## Brief
Where in the records does the word "place" appear? Copy each line that holds it.

## Records for this task
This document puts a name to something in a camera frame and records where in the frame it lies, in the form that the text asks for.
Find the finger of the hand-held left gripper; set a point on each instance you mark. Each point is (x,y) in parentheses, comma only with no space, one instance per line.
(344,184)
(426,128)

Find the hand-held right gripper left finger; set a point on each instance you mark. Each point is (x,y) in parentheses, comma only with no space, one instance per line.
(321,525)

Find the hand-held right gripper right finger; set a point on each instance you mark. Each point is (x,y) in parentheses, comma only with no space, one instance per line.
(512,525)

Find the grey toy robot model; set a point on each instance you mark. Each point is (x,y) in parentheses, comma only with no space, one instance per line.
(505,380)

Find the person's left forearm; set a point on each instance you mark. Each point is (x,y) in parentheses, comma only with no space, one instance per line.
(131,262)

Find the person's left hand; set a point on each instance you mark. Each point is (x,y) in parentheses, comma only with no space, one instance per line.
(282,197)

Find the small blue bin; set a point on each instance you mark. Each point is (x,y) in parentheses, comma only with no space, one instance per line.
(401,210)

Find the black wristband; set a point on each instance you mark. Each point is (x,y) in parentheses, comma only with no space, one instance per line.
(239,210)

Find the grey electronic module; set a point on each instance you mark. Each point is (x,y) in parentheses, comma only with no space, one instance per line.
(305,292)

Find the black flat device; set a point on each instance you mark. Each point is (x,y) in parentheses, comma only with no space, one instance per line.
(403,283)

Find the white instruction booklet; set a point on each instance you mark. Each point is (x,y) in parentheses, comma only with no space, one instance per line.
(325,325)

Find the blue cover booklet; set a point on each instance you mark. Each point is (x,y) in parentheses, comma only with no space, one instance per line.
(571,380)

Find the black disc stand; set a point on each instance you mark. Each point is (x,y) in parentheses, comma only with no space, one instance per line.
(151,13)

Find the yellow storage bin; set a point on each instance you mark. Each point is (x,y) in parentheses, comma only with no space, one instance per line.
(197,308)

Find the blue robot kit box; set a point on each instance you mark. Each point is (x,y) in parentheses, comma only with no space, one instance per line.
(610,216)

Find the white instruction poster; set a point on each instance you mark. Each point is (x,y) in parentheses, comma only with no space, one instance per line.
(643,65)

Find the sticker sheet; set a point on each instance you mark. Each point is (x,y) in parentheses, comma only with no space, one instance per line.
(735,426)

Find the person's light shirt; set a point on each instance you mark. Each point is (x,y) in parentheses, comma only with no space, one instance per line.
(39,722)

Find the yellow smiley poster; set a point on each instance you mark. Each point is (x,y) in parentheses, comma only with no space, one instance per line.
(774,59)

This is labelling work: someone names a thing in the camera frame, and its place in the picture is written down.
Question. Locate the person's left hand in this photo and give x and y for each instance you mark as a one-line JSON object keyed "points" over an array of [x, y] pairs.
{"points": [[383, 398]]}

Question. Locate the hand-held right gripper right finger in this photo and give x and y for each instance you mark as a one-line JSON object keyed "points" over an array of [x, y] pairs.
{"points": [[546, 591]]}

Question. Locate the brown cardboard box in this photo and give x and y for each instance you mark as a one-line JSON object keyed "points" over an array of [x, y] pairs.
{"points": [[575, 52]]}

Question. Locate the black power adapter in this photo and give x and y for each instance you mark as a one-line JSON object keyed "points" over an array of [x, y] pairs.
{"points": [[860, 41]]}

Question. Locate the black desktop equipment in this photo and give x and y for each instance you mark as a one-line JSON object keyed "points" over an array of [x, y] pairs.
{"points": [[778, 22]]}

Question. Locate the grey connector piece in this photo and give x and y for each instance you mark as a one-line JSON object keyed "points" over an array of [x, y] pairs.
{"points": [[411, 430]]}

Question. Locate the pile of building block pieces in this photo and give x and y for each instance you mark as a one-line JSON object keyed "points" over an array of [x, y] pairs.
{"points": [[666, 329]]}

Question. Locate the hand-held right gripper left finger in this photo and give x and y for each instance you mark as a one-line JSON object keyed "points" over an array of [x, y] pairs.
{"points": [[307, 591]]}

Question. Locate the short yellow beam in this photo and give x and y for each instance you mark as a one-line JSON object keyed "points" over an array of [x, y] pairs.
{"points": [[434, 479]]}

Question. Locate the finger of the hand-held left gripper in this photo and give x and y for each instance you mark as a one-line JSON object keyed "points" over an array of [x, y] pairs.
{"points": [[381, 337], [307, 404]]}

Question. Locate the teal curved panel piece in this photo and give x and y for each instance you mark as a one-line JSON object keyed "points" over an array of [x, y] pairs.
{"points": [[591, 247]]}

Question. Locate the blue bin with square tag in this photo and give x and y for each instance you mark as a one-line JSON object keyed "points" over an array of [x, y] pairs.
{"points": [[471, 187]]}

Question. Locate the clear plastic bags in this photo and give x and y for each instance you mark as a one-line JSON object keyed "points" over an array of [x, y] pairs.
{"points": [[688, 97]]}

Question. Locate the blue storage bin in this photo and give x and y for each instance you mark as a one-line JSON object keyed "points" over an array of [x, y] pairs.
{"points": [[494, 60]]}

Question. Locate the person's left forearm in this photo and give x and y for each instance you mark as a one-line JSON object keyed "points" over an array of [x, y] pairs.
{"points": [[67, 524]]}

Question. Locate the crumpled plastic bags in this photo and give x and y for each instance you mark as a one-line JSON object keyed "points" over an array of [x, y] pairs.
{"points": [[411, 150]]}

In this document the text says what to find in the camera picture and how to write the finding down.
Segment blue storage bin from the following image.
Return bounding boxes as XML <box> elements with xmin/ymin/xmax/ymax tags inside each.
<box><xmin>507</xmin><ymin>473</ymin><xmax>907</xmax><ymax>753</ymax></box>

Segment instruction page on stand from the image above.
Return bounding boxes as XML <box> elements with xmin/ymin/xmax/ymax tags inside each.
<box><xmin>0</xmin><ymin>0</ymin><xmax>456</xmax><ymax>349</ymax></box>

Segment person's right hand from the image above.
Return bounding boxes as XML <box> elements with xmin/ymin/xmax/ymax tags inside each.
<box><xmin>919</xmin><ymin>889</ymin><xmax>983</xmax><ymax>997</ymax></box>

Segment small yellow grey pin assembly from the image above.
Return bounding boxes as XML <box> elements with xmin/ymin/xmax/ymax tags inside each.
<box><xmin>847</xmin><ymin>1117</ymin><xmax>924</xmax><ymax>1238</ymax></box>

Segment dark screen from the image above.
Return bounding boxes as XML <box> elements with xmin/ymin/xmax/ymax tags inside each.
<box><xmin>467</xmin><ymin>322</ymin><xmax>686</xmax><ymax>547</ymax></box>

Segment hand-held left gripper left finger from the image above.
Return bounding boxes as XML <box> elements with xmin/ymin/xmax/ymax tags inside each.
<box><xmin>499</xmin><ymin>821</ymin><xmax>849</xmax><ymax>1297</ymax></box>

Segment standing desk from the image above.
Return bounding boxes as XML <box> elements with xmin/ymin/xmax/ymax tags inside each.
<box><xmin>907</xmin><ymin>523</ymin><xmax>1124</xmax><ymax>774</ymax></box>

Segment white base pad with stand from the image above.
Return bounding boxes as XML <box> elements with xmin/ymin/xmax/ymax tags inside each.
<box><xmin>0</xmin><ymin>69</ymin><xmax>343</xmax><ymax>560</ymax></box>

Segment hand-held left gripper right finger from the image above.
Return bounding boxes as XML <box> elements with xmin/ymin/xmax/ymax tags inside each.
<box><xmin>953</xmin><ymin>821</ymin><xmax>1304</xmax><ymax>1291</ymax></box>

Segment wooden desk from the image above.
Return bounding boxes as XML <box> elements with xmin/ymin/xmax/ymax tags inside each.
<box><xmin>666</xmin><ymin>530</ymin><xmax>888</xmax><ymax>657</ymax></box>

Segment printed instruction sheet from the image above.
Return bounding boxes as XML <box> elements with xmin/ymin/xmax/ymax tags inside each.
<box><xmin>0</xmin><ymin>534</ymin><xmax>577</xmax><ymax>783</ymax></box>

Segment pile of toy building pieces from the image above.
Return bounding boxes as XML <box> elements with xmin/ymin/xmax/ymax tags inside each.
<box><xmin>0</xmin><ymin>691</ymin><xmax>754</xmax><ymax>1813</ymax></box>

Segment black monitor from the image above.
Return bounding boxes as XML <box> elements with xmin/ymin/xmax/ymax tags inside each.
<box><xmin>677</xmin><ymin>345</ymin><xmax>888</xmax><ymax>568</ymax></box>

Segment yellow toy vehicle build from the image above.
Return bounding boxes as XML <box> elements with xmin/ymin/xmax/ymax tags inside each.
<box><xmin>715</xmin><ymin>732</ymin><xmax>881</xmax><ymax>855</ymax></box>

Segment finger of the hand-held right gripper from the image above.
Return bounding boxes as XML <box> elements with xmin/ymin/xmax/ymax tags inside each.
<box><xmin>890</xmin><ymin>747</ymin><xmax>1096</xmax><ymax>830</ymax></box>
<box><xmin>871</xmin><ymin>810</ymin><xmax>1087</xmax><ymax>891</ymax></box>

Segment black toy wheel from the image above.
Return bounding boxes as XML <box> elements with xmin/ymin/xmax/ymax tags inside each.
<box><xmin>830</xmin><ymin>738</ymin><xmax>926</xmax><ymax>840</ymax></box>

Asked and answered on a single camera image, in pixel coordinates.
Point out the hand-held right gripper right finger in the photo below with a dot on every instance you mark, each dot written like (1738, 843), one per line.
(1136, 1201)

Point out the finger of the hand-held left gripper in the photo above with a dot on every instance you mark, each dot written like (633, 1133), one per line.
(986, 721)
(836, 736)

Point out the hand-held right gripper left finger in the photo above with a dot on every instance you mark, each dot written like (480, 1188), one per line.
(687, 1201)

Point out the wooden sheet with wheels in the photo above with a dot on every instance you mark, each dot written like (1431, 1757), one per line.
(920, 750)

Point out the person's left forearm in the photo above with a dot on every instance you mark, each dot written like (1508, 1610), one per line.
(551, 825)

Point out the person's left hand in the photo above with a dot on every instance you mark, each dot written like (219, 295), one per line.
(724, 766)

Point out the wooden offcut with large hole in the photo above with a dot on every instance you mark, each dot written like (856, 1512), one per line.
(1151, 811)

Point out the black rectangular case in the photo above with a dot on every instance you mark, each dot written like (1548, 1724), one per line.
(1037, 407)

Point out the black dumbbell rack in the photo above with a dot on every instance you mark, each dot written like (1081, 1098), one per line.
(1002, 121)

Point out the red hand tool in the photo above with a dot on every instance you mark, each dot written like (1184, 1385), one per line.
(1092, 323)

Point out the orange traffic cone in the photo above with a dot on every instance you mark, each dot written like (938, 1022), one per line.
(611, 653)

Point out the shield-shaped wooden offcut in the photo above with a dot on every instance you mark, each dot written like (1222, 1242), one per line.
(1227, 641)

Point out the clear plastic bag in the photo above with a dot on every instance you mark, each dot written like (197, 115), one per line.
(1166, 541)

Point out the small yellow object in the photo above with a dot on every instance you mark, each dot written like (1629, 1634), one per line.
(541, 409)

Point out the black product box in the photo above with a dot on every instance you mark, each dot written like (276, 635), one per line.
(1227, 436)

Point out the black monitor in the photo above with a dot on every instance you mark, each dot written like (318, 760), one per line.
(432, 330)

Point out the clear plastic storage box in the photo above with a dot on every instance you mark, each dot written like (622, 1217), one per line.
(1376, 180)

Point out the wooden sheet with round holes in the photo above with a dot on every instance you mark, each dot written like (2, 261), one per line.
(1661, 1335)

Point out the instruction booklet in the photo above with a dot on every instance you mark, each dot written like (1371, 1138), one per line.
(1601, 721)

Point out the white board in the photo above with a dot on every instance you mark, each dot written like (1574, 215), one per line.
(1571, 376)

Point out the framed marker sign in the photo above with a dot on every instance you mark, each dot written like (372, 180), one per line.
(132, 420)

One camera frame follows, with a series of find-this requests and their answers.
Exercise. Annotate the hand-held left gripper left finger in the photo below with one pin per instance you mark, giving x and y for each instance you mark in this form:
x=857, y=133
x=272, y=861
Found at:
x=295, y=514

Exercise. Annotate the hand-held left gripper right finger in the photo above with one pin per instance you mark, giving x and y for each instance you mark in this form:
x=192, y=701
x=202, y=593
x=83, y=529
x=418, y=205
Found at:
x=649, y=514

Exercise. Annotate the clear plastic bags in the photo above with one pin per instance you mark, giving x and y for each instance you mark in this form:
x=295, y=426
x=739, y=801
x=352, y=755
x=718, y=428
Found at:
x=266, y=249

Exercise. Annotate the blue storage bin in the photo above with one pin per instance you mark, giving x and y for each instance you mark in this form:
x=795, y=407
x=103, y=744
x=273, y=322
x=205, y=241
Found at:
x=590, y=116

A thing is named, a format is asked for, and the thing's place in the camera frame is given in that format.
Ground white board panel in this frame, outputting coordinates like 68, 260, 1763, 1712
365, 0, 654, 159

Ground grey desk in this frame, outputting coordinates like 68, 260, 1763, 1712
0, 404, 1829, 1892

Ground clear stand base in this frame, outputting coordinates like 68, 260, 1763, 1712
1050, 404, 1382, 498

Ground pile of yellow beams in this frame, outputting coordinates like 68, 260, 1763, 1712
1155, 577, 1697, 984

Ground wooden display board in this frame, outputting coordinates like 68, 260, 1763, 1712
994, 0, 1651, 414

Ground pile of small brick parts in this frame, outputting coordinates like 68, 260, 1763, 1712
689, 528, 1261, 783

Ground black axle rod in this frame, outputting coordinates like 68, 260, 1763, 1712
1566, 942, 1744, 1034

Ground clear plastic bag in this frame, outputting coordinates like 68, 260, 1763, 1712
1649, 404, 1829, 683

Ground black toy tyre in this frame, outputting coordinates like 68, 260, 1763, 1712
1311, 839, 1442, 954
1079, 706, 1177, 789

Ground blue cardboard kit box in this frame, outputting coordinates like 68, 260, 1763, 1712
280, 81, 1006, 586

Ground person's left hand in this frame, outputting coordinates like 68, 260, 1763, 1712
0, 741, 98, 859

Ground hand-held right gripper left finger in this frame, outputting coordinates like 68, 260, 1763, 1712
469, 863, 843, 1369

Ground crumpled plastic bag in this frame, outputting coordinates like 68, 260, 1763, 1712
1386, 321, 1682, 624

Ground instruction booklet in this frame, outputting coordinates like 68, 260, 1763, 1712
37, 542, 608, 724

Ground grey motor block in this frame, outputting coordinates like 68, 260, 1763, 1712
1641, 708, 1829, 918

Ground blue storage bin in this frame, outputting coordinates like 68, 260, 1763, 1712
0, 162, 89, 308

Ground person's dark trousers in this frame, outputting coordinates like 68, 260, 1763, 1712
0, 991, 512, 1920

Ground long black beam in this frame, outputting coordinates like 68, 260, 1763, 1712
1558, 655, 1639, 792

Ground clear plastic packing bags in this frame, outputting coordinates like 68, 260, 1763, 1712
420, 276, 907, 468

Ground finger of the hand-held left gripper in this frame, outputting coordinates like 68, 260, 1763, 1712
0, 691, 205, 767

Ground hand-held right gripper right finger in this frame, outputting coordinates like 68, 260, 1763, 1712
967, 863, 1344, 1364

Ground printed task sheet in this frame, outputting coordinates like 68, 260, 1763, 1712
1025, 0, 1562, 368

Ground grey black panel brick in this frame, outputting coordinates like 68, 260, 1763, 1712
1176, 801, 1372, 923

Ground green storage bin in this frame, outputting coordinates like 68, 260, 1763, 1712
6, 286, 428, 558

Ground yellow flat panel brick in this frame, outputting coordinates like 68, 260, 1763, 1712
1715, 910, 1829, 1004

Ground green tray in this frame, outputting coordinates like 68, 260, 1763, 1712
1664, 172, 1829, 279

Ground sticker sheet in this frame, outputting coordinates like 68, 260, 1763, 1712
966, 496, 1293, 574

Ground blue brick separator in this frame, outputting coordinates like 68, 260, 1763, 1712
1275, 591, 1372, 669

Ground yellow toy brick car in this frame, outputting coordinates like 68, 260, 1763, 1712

## Response to the task
This is labelling work: someone names a thing in the camera frame, and its place in the picture is written down.
A thing is named, a format is asked for, and the thing's place in the camera frame is given in that format.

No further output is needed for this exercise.